In the world of data, this uncertainty occurs when there isn’t a strong, consistent signal: when parts of a dataset tell conflicting stories, making it difficult to separate real patterns from mere noise.
In modern marketing, the number of possible combinations between audiences, brands and locations is astronomical; blindly analysing every single one would be incredibly slow, if not impossible. Instead, we use Active Learning as a strategic guide to identify the specific “pockets” of a dataset where our current models are struggling the most. It sifts through the records and picks only the most confusing, yet valuable, points for evaluation.
By focusing our efforts strictly on the areas where the model is most uncertain, we achieve two major goals:
- Maximised intelligence: We gain the most knowledge from the fewest possible data points.
- Operational speed: We bypass the “noise” of what we already know, allowing us to build high-performing models in a fraction of the time.
Ultimately, this approach turns a daunting, “infinite” dataset into a manageable, high-impact asset.
The LLM as our “oracle”
Identifying the most uncertain points in our data is only half the battle; the real value lies in what we do with them. Once we have selected these high-priority “grey areas,” we bring in the LLM to act as our oracle.
Using sophisticated prompting techniques, we present these uncertain points to the AI for a professional verdict. Our goal is to transform these pockets of doubt into certainty, backed by high-quality expert information.
By doing this, we effectively bridge the “information gap”. We aren’t just adding more data for the sake of volume; we are harvesting targeted knowledge. This process turns a previously unknown variable into a strategic asset, ensuring that our final model isn’t just a reflection of what we’ve seen before, but a fusion of our experience and the AI’s broader market expertise.

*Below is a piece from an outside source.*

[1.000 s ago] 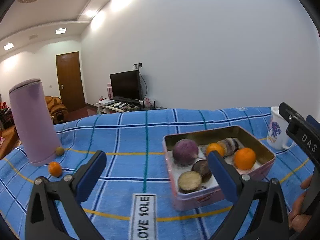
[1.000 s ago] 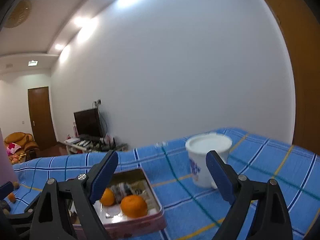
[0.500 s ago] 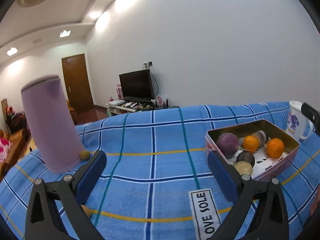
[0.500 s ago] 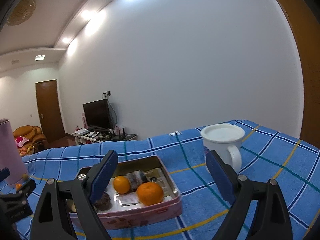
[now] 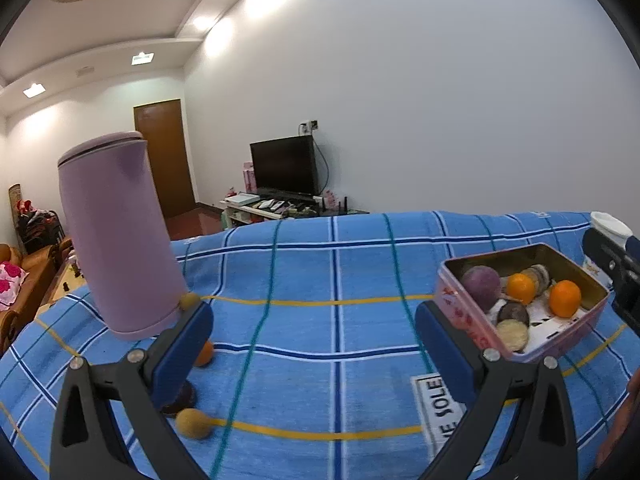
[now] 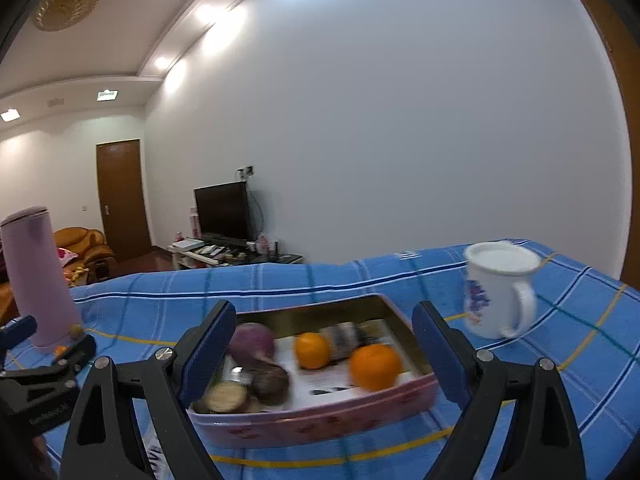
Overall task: Organize fruits
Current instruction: 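Move both open tools back toward the remaining fruits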
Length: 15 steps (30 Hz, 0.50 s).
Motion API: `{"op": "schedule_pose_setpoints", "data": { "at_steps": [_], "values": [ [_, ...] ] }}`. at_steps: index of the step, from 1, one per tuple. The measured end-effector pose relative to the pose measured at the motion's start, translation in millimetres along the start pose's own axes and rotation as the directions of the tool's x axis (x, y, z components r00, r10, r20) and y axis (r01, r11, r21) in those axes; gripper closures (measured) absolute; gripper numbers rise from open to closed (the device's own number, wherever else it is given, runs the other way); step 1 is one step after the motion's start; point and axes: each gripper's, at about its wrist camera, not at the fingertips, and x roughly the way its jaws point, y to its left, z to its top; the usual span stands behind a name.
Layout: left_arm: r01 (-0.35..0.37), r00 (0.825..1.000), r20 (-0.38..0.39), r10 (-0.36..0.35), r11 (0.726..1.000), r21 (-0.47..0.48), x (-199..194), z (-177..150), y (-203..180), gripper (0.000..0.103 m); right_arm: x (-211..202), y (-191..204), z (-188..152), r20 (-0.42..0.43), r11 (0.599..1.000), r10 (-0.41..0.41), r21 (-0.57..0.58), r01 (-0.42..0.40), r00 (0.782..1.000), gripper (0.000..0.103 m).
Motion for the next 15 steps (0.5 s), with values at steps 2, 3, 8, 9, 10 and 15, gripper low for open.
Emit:
{"op": "schedule_pose_setpoints", "data": {
  "at_steps": [2,3,8,9,10,15],
  "values": [
    [-0.01,1.0,-0.005,0.01,1.0,0.002,3,0,5,0.0,3,12,-1,-0.006,1.0,0.019,0.001,-0.019,1.0,0.012],
    [-0.016,1.0,-0.007,0.016,1.0,0.0,4,0,9,0.0,5,19,-2,-0.012,1.0,0.029,0.001,-0.029,1.0,0.012],
    [-0.042,0.999,-0.022,0.042,0.999,-0.017,11,0,29,0.0,14,53,-5,-0.033,0.996,0.086,-0.01,-0.086,0.996,0.012],
    [-0.052,0.998,-0.028,0.052,0.998,-0.019,13,-1,34,0.0,16,59,-5,-0.037,0.995,0.096,-0.014,-0.096,0.995,0.012],
    [-0.06,0.998,-0.032,0.06,0.998,-0.018,14,-1,38,0.0,18,66,-6,-0.041,0.994,0.104,-0.019,-0.105,0.994,0.012],
    [-0.105,0.993,-0.054,0.106,0.994,0.021,20,-3,57,0.0,25,99,-11,-0.069,0.988,0.153,-0.024,-0.155,0.986,0.012]
  ]
}}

Two paths to higher intelligence
To find the most efficient way to “teach” our models, we experimented with multiple different strategies for choosing which questions to ask our LLM oracle. Below, we outline our core foundational technique and the more advanced method that has proven to be our most effective to date.
Approach 1: The broad search
This is a high-level “scouting” mission. We create a large pool of random potential campaign scenarios and ask our current model to predict how they would perform. We then identify the scenarios where the model is the most confused, the “shaky” predictions, and send those directly to the LLM oracle for a definitive answer. It’s a fast, effective way to shore up general weaknesses in our knowledge.

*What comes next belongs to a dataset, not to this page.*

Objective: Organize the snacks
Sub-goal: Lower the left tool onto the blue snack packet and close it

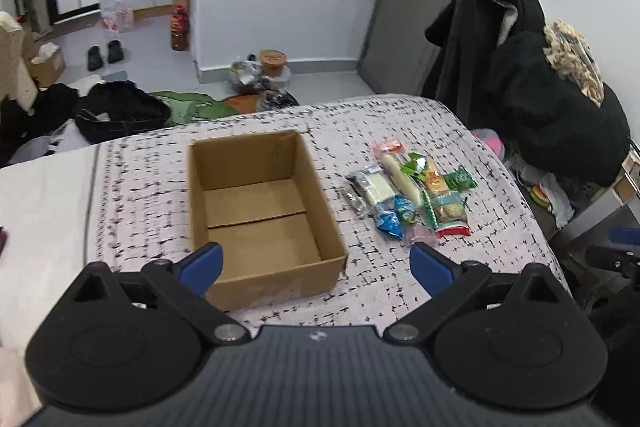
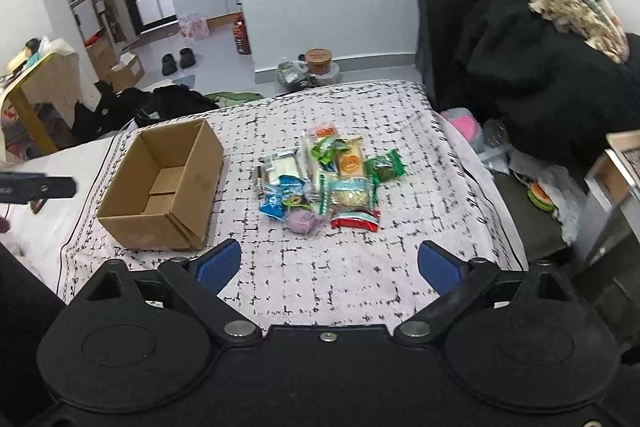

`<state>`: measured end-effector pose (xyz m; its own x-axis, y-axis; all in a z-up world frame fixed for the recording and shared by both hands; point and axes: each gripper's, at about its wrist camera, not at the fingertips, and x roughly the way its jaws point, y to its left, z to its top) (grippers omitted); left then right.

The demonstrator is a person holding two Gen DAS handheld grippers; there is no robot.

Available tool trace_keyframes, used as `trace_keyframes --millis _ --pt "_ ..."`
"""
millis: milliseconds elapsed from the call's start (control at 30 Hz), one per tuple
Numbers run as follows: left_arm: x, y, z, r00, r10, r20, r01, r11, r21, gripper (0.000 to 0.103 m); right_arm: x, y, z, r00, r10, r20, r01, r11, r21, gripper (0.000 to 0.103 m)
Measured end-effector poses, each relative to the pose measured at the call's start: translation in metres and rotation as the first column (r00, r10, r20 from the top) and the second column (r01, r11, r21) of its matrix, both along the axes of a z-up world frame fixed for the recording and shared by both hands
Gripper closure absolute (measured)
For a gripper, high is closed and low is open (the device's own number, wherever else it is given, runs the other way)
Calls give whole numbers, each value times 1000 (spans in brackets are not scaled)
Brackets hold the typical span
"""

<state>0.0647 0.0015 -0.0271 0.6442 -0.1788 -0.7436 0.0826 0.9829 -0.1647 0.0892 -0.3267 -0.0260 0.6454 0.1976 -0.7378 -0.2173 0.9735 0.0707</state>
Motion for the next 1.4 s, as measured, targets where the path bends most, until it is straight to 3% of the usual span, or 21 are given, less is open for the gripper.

Approach 2: The targeted stress test (our top performer)
Our most successful approach is much more surgical. Instead of looking at random scenarios, we actively look for the “tipping points”, the exact moment a campaign shifts from being a success to a failure, or vice versa.

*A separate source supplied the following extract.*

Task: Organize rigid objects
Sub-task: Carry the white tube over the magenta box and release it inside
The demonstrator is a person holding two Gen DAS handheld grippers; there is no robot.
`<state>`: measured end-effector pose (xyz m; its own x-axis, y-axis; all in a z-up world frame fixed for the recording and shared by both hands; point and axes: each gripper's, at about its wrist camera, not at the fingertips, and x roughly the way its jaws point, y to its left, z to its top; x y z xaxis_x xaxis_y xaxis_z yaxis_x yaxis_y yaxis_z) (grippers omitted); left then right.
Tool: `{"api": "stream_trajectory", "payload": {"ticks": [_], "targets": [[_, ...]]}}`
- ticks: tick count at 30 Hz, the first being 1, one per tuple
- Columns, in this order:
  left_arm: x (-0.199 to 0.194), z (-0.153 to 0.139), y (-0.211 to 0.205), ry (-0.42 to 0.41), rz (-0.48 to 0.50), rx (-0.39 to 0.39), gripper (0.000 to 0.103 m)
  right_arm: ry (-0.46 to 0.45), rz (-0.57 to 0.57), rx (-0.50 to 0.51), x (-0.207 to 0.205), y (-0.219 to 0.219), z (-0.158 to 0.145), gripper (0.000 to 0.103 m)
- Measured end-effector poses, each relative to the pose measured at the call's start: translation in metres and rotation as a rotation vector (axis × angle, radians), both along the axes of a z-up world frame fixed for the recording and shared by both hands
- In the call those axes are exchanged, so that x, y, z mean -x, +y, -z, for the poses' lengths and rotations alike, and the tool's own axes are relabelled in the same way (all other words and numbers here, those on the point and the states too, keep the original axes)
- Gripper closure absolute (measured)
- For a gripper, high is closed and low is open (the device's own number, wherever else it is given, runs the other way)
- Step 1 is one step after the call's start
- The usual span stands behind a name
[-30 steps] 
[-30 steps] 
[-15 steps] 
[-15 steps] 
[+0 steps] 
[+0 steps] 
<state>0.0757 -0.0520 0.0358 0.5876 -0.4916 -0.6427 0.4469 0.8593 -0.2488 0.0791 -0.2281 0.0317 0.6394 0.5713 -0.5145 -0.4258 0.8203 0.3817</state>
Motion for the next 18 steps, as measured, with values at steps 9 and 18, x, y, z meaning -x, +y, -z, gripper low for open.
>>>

- Finding the edge: We take a known successful campaign and a known failure, then subtly blend their features to create a new, “borderline” scenario.
- Measuring confusion: We keep adjusting the features until a pre-trained auxiliary model (in this case, a tree-based one) flips its prediction. We then rank and select the scenarios where the outcome is most uncertain, ensuring we capture the most informative data points for our oracle to review.
- The expert verdict: We present these precise “tipping points” to the LLM oracle. By giving the AI specific examples of similar successes and failures as context, we get an incredibly high-quality label.
- Iterative learning: Once the LLM provides the answers for these “grey areas,” we integrate them into our official records. We then retrain our auxiliary model on this newly enriched dataset, making it instantly more precise. From there, the process begins again, creating a continuous loop that proactively hunts for and eliminates our model’s remaining blind spots.

By repeating this process, we don’t just add data; we specifically “fix” the model’s most significant blind spots. This iterative loop ensures that our final engine isn’t just bigger but it’s also significantly smarter.
Results
The balancing act: Extracting the final datasets
Building a Hybrid Graph is a delicate exercise in calibration. Our challenge was to find the perfect equilibrium: How much should we trust our internal data and how much “weight” should we give to the LLM’s external knowledge?
To test this, we generated several different graph versions, eventually selecting the largest and most robust one. This ensured our Synthetic Data Generator had a dense enough “knowledge web” to create high-quality, non-random datasets. To keep our findings clear, we kept environmental “noise” to a minimum, ensuring we were testing the core intelligence of the graph itself.
Similarly, when building the datasets to test our Active Learning strategies, we had to find the right blend of human experience and AI insight. After testing multiple configurations, we discovered our “Golden Ratio” was in the region of 80% Real-World Data and 20% LLM Knowledge. This 80/20 balance proved to be our most effective setting. It ensures the model remains firmly grounded in the proven reality of WPP’s historical success, while still allowing enough “AI intuition” to fill in the gaps and explore new strategic frontiers.
The reality check: Lessons from the data
To evaluate the results, we ran a “head-to-head” test. We trained one model using only real-world data and another one using our LLM-enhanced hybrid dataset. We then tested both against a “holdout” set of real campaign results.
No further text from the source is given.